Está claro que se cometieron barbaridades en nombre de la fe. Hasta Juana de Arco, después declarada santa por la Iglesia, murió en el fuego de la Inquisición. Pero lo que se escribió, se dijo y se repite hasta el cansancio acerca del motivo del enjuiciamiento de Galileo no resiste el menor análisis.
De acuerdo con el relato, Galileo habría sido juzgado por sostener que la Tierra gira alrededor del sol. ¿De verdad? El clérigo polaco Nicolás Copérnico había lanzado la misma hipótesis un siglo antes que Galileo. Llamamos “giro copernicano” a esa revolución en la astronomía y no “giro galileano”. Y aún hoy denominamos “giro copernicano”, como una metáfora, a un cambio agonal de perspectiva sobre lo establecido.

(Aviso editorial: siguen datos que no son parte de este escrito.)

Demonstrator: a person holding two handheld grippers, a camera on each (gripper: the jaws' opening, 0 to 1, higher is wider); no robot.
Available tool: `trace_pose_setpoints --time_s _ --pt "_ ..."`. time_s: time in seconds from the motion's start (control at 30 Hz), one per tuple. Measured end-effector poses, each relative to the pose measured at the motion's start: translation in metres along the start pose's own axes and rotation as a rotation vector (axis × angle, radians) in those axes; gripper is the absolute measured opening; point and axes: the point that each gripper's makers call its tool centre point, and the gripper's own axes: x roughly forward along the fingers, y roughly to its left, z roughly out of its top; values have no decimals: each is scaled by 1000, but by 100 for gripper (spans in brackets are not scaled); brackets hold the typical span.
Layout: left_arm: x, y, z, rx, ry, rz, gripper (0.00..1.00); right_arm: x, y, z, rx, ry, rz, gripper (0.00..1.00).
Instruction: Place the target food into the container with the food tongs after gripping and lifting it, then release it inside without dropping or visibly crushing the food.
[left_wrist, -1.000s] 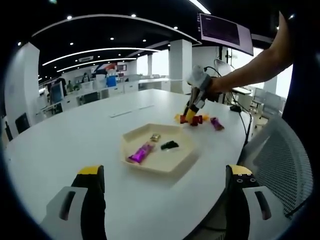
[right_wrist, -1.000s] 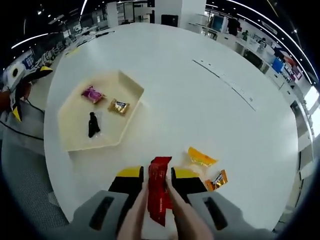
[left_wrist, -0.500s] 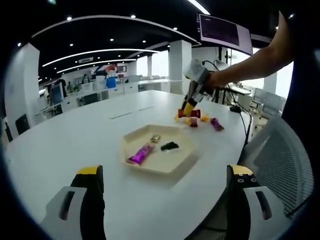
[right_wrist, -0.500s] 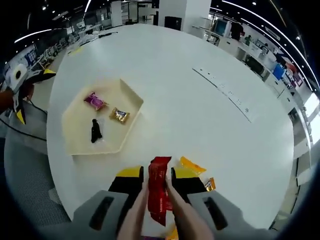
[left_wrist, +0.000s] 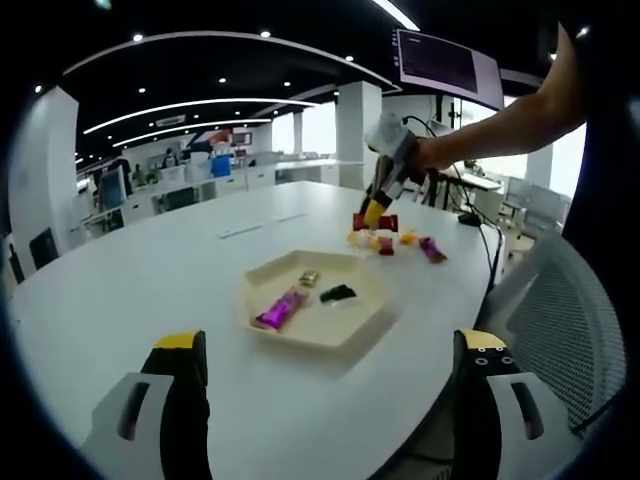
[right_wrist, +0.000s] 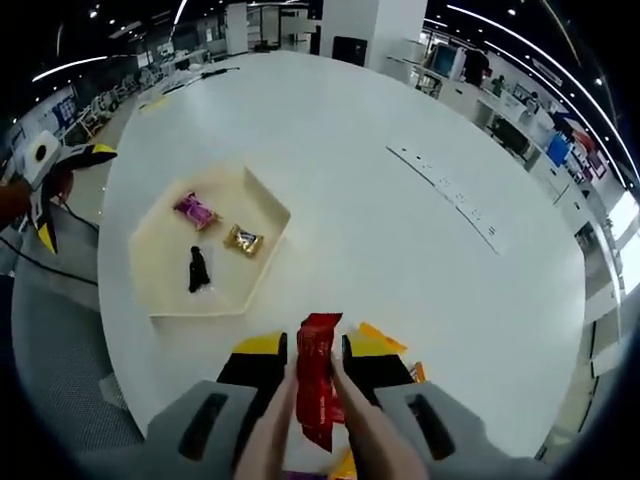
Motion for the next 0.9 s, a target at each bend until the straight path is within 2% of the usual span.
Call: trace_pose_setpoints --time_s 0.33,0.9 --pt "-1 0 2 2 -7 -2 100 -4 8 22 -14 -23 13 21" --pt "-2 0 3 8 -14 0 100 -6 41 75 -88 -66 57 21"
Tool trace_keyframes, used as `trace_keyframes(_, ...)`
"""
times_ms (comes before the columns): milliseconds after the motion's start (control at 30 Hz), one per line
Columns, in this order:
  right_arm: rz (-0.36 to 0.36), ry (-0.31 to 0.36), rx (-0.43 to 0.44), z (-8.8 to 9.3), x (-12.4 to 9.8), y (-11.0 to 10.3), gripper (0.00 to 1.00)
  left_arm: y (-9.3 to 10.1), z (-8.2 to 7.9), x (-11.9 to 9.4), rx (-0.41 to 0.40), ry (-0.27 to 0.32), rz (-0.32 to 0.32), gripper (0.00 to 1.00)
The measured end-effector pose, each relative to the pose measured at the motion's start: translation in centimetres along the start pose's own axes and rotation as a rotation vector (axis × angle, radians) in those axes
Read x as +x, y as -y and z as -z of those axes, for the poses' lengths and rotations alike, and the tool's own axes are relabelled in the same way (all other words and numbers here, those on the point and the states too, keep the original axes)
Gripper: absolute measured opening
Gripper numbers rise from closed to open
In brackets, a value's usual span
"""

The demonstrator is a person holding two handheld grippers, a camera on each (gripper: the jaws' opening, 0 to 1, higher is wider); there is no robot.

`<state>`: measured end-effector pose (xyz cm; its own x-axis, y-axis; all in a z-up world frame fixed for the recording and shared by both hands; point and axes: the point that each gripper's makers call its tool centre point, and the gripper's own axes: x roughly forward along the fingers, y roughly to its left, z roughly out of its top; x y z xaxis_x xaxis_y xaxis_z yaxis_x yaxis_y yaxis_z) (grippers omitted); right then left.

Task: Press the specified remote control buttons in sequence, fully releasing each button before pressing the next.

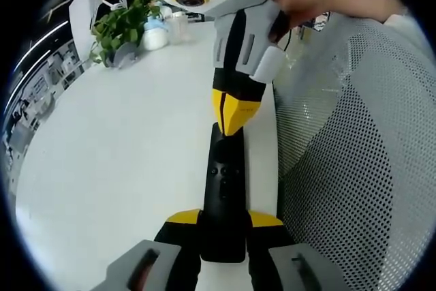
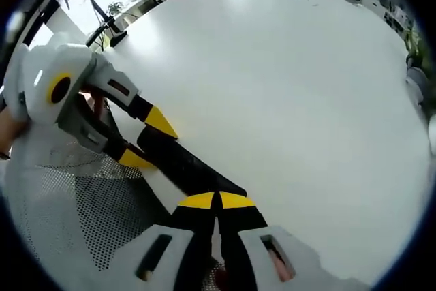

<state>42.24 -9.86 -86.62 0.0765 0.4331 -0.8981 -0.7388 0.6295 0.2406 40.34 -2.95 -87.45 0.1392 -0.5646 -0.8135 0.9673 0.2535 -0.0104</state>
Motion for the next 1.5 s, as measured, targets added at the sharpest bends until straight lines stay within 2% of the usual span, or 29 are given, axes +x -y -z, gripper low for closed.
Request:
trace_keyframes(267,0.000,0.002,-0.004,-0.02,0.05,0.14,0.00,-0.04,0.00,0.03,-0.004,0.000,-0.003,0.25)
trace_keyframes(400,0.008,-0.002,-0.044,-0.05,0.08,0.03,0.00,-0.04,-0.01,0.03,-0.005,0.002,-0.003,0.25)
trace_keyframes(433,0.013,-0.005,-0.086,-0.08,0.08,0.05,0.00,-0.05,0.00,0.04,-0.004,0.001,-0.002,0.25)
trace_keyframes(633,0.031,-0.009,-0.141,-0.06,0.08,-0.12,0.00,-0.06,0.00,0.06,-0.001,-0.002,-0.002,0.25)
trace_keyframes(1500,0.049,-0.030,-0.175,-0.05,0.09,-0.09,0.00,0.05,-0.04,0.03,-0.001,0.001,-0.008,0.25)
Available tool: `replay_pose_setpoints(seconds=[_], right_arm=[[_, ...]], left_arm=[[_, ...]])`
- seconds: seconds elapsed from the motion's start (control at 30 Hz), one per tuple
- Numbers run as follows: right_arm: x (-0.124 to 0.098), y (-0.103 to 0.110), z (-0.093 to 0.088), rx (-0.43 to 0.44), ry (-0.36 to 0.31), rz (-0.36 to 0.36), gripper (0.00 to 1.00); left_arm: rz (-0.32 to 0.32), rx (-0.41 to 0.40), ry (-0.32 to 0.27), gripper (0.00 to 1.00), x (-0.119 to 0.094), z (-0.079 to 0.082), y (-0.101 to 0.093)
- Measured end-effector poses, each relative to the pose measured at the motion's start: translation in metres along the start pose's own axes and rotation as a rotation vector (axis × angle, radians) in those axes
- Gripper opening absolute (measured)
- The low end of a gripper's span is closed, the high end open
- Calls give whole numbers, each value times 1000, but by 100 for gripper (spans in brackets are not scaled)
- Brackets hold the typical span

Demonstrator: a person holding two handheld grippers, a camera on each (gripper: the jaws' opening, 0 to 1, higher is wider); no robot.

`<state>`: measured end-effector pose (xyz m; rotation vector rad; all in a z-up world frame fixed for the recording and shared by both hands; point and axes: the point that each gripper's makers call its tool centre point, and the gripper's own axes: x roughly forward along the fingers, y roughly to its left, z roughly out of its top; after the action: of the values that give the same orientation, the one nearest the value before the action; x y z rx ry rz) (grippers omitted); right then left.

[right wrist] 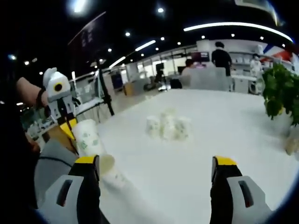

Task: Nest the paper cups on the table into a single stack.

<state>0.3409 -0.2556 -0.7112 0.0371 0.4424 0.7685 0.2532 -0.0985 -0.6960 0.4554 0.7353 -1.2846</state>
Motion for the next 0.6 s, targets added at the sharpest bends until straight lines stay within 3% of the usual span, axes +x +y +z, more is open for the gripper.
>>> replay_pose_setpoints(seconds=[0.6], right_arm=[[0, 0, -7, 19, 4, -1, 98]], left_arm=[[-16, 56, 52, 0, 12, -1, -3]])
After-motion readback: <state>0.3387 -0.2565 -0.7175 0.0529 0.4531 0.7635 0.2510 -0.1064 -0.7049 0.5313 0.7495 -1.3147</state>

Pero el sacerdote católico y astrónomo Nicolás Copérnico no fue perseguido por ese descubrimiento o, al menos, no fue perseguido por la Iglesia. Fue, en cambio, vapuleado por los protestantes de la época, lo mismo que el profesor luterano Johannes Kepler, quien descubrió las leyes del movimiento de los planetas en nuestro sistema solar y que terminó enseñando en la entonces católica Universidad de Bolonia.
Tampoco se puede juzgar al protestantismo con las categorías de nuestro tiempo. La interpretación literal de la Biblia formaba parte de la columna vertebral de la Reforma. Cualquier teoría que pusiera en tela de juicio la lectura lineal de los textos sagrados significaba en ese tiempo una conmoción de los cimientos de la fe. Lo que resulta llamativo es que haya sido la Iglesia Católica la que cargó con la culpa de la oposición al sistema heliocéntrico y que el “caso Galileo” se haya tomado como símbolo de esa supuesta confrontación entre la religión y la ciencia.

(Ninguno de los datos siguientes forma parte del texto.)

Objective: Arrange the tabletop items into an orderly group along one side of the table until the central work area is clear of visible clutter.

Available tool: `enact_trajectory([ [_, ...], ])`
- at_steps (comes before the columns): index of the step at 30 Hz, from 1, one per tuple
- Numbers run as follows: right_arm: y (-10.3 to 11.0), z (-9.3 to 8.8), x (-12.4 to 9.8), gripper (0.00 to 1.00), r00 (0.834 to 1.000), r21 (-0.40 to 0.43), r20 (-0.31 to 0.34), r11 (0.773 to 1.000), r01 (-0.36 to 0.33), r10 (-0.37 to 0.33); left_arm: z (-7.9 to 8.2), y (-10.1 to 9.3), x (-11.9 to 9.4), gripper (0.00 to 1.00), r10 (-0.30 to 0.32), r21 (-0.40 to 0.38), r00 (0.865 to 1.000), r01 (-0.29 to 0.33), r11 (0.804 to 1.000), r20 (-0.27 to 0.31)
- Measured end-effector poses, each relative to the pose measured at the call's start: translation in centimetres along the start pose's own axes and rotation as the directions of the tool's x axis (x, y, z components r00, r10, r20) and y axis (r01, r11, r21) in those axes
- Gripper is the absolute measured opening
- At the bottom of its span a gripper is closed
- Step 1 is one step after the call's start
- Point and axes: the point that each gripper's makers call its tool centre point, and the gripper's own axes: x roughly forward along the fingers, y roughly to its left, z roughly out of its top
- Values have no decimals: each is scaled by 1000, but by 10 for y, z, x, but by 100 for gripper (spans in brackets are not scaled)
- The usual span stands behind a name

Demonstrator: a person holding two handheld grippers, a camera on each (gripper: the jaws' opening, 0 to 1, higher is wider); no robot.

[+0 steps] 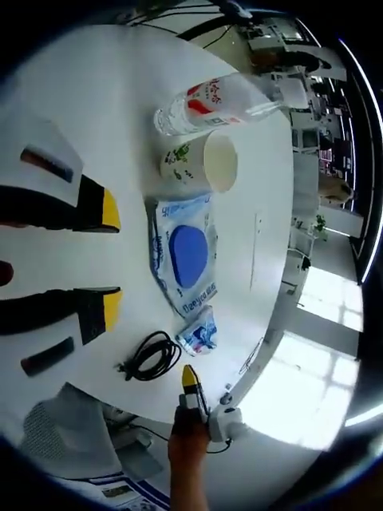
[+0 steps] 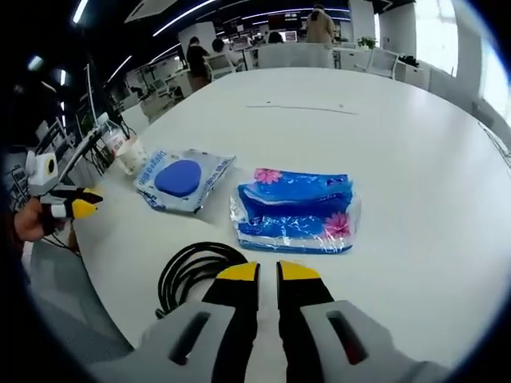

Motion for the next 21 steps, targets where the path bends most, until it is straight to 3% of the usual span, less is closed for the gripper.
enact_trajectory([
  [8, -32, 12, 0, 7, 998, 28, 4, 998, 61, -61, -2, -3, -5, 26, -3, 0, 1000, 3, 1000, 0],
  [21, -45, 21, 8, 7, 997, 16, -12, 997, 72, -71, -3, -4, -10, 26, -4, 8, 1000, 4, 1000, -8],
])
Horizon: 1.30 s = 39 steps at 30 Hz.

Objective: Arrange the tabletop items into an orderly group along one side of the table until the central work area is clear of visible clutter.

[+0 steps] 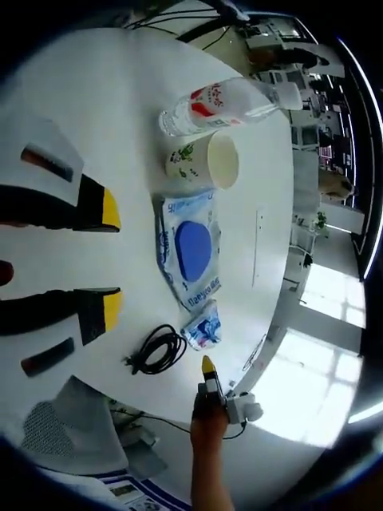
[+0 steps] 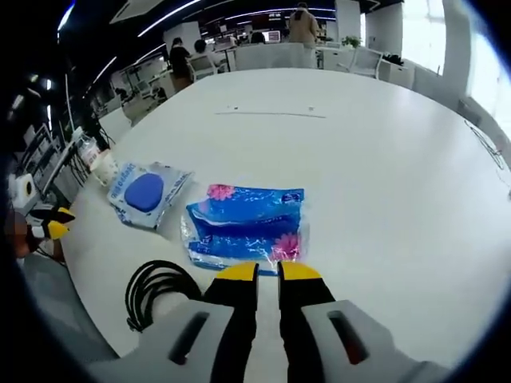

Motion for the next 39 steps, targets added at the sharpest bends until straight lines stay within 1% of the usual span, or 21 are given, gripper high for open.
enact_trajectory([
  [9, -8, 13, 11, 7, 1000, -7, -11, 1000, 5, -5, -1, 4, -3, 26, 7, -2, 1000, -7, 1000, -5],
  [13, -18, 19, 17, 7, 999, -19, -26, 1000, 25, -25, 0, 8, -7, 26, 12, -2, 1000, -12, 1000, -6],
  [17, -25, 24, 22, 9, 999, -7, -27, 999, 35, -35, 1, 11, -10, 26, 19, -7, 1000, -19, 1000, -4],
  [19, -29, 25, 24, 10, 998, -19, -38, 999, 46, -46, 1, 12, -11, 26, 22, -7, 1000, -22, 1000, -5],
  [21, -32, 27, 27, 10, 998, -15, -45, 999, 47, -47, 1, 13, -12, 26, 26, -9, 1000, -26, 1000, -5],
  [24, -37, 24, 33, 12, 996, -27, -71, 999, 44, -45, 1, 15, -15, 26, 34, -11, 999, -35, 999, -6],
  [29, -39, 26, 39, 13, 996, -32, -82, 999, 35, -38, 0, 18, -17, 26, 45, -12, 999, -45, 999, -9],
  [32, -37, 24, 44, 10, 994, -59, -109, 998, 21, -28, 0, 19, -17, 26, 49, -15, 999, -49, 999, -13],
  [35, -36, 23, 47, 5, 993, -62, -115, 998, 18, -25, 1, 19, -16, 25, 53, -19, 999, -53, 998, -12],
  [36, -36, 23, 47, 2, 993, -61, -114, 998, 20, -27, 2, 19, -16, 25, 54, -21, 998, -54, 998, -11],
  [39, -35, 24, 48, 0, 994, -14, -102, 999, 33, -35, 3, 19, -13, 25, 54, -28, 999, -54, 998, -8],
])
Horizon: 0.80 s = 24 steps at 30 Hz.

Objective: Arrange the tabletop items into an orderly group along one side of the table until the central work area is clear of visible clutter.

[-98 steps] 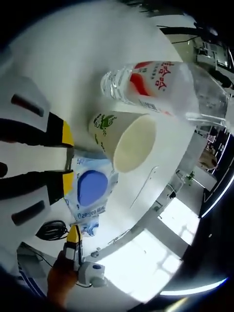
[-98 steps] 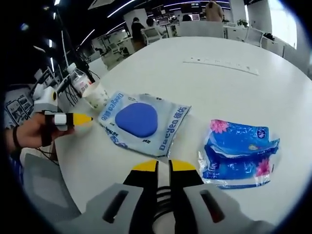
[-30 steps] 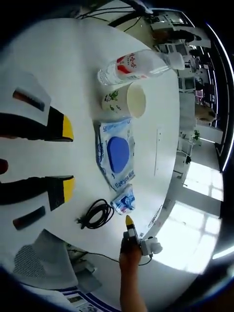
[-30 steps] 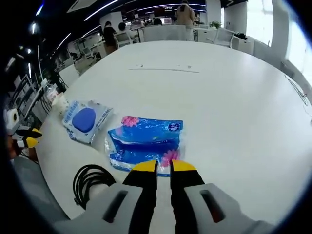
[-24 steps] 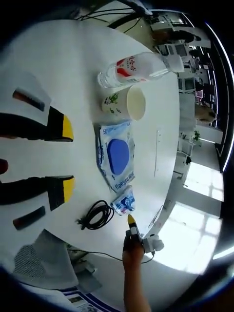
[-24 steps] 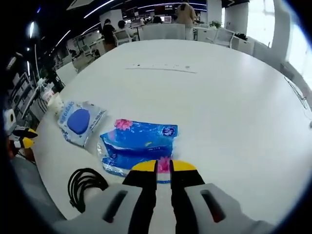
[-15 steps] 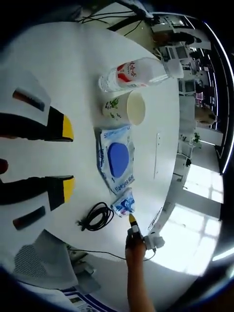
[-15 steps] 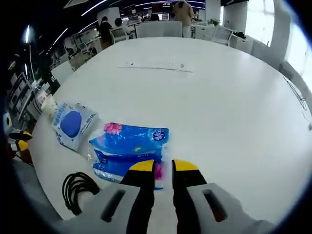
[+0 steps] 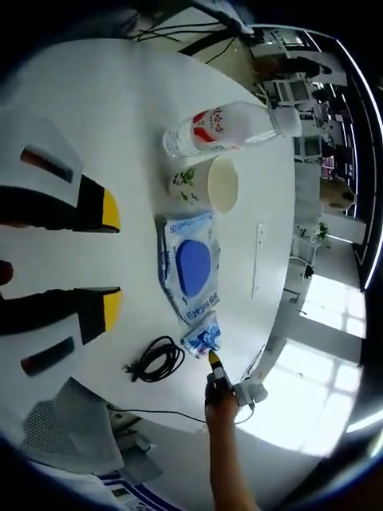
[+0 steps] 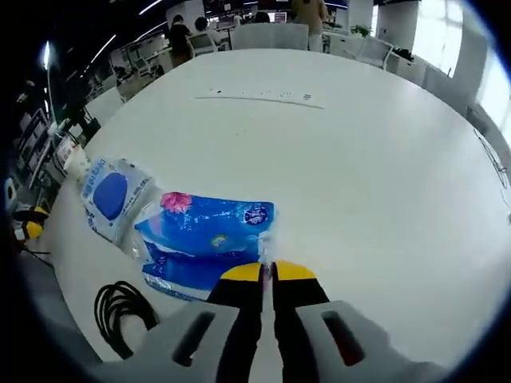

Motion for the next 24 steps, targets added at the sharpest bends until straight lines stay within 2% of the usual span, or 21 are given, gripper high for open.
enact_trajectory([
  [2, -2, 0, 0, 0, 1000, 35, 3, 999, 12, -12, 1, -2, 2, 25, -3, -3, 1000, 3, 1000, 2],
  [6, 0, -1, -1, 0, 1000, 42, -1, 999, 14, -14, 3, -4, 5, 25, -9, -7, 1000, 9, 1000, 7],
  [10, 1, -3, -4, 0, 1000, 93, 5, 995, 26, -26, 4, -4, 6, 24, -14, -14, 1000, 14, 1000, 11],
  [14, 5, -5, -2, 0, 1000, 80, -1, 997, 22, -22, 4, -3, 4, 24, -11, -4, 1000, 11, 1000, 13],
  [19, 12, -9, -11, 0, 999, 77, -6, 996, 38, -38, 3, 0, -1, 24, -8, -8, 1000, 8, 1000, 17],
  [24, 14, -9, -17, 3, 999, 23, -16, 999, 35, -35, 3, 6, -9, 24, 4, -19, 1000, -4, 1000, 27],
])
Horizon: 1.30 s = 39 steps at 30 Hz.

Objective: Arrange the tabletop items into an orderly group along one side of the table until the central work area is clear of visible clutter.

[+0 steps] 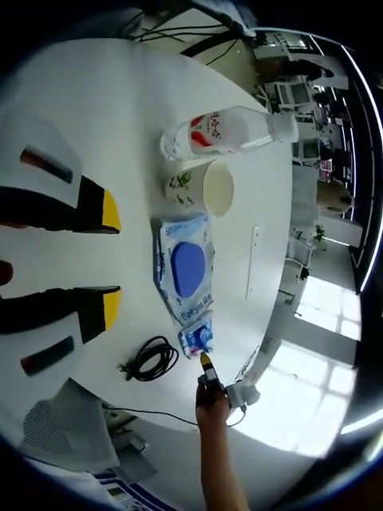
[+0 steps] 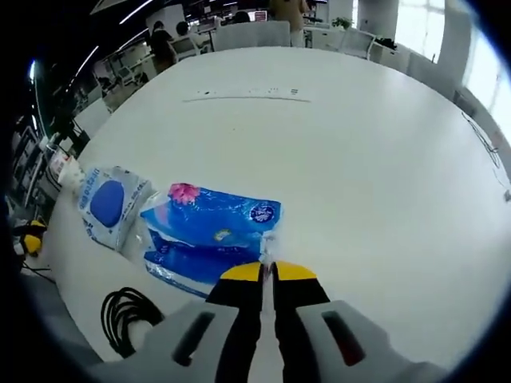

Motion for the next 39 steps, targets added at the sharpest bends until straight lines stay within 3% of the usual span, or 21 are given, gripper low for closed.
enact_trajectory([
  [6, 3, -2, -10, 9, 1000, -27, -3, 1000, -10, 10, -2, 2, -9, 25, 13, -16, 1000, -13, 1000, 11],
  [11, 6, 1, -21, 11, 998, -20, 51, 999, -31, 32, -2, 2, -14, 25, 18, -20, 1000, -17, 1000, 22],
  [23, 10, -26, -33, 10, 998, -13, 45, 999, -43, 43, -1, -8, -22, 26, 14, -8, 999, -13, 1000, 42],
  [39, 64, -48, -43, 13, 987, 33, 100, 990, -133, 130, -6, -7, -33, 29, 19, -7, 998, -18, 1000, 54],
])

Pero entonces, una vez más: ¿por qué fue juzgado Galileo? La respuesta la dio entre nosotros el padre Javier Bocci, en su libro El proceso romano a Galileo Galilei, en el que analiza pormenorizadamente todas las instancias de aquel famoso y nunca bien contado juicio.

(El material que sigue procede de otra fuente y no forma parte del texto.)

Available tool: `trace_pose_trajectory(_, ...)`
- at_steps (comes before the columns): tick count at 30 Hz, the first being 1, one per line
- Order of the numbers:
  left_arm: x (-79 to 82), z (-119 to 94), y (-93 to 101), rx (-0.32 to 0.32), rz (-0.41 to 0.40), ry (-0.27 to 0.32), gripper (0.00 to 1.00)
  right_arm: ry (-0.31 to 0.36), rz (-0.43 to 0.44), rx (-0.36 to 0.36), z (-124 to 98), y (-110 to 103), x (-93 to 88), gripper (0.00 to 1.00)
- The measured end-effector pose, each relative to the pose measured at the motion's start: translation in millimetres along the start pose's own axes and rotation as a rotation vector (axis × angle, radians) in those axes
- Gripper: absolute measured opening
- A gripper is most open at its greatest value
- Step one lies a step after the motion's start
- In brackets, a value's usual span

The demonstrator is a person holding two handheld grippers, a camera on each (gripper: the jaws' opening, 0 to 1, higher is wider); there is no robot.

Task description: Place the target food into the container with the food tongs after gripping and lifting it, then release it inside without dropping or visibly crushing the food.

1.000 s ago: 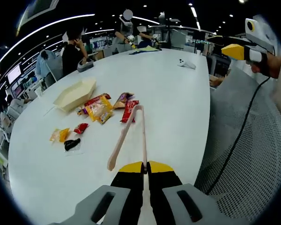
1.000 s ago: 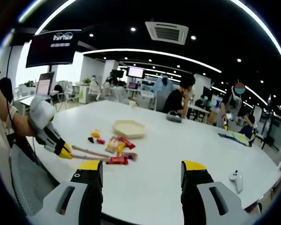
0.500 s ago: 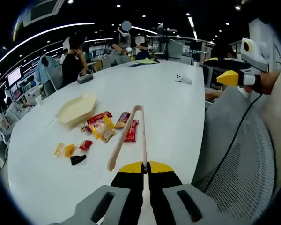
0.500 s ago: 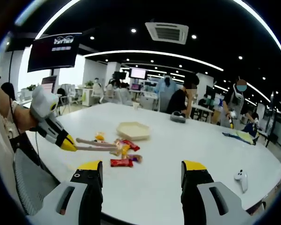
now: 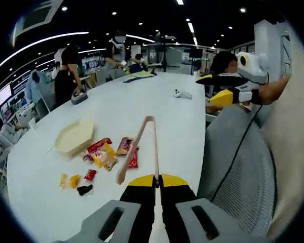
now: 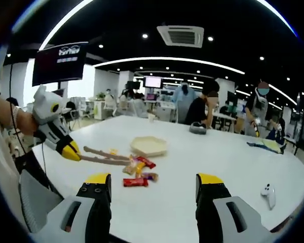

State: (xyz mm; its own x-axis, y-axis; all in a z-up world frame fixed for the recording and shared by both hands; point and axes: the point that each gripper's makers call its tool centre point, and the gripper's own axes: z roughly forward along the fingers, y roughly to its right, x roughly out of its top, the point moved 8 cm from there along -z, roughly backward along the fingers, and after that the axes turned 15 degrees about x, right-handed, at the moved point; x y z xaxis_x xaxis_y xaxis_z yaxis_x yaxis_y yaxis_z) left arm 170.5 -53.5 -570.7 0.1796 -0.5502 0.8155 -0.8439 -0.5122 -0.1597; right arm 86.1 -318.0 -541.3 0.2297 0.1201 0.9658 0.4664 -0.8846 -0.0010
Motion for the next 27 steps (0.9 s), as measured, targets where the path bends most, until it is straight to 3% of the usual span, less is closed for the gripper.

Galileo no se conformaba con ser un científico, sino que se consideraba a sí mismo un filósofo e incluso se creyó intelectualmente preparado para incursionar en la teología. En ese contexto, pretendió que las Sagradas Escrituras fueran interpretadas y se sometieran a los cambiantes y no siempre acertados descubrimientos científicos, por expresarlo en términos extremadamente simples y resumidos.
¿Era aquello para un juicio? No a los ojos de hoy. Veamos cómo se juzga en el futuro a la nueva inquisición que se levanta en nuestro tiempo contra todo aquel que cree y practica coherentemente su fe. Una nueva inquisición que quema en las llamas de la cancelación y de la infamia a todos aquellos que se atrevan a pronunciar una palabra contra los dogmas de una agenda mundialista en la que están escritas las nuevas tablas de lo “políticamente correcto”.
Esta moderna inquisición no se ejerce desde un solo tribunal, sino desde una amplia red de organismos internacionales, organizaciones de la sociedad civil y comunicadores, con su feminismo radicalizado, sus políticas de género, su indigenismo prepotente, su ateísmo militante, su sostenida defensa de quienes atacan y su constante condena a quienes se defienden. Sus procedimientos no necesitan de la lógica ni aceptan el principio de no-contradicción; sólo resulta suficiente con sujetarse al catálogo. Por eso pueden clamar hasta por los mínimos derechos de los culpables mientras proclaman sin pudor la muerte de los inocentes. No hay libertad de expresión para la moral tradicional.
A pesar de todo, hay una buena noticia. Este fantasma que sobrevuela occidente sólo tiene poder contra los temerosos. La mala noticia es que los temerosos son demasiados. Para ellos, un cuaderno en el que escriban mil veces “¡Y qué!”, hasta que pierdan el miedo a las izquierdas.
Resulta imperiosa una alianza de las religiones tradicionales y de las fuerzas políticas conservadoras en el mundo, en defensa propia y de las sociedades prooccidentales. Esa corriente ya está fluyendo sobre la Tierra y la Argentina forma parte de ella.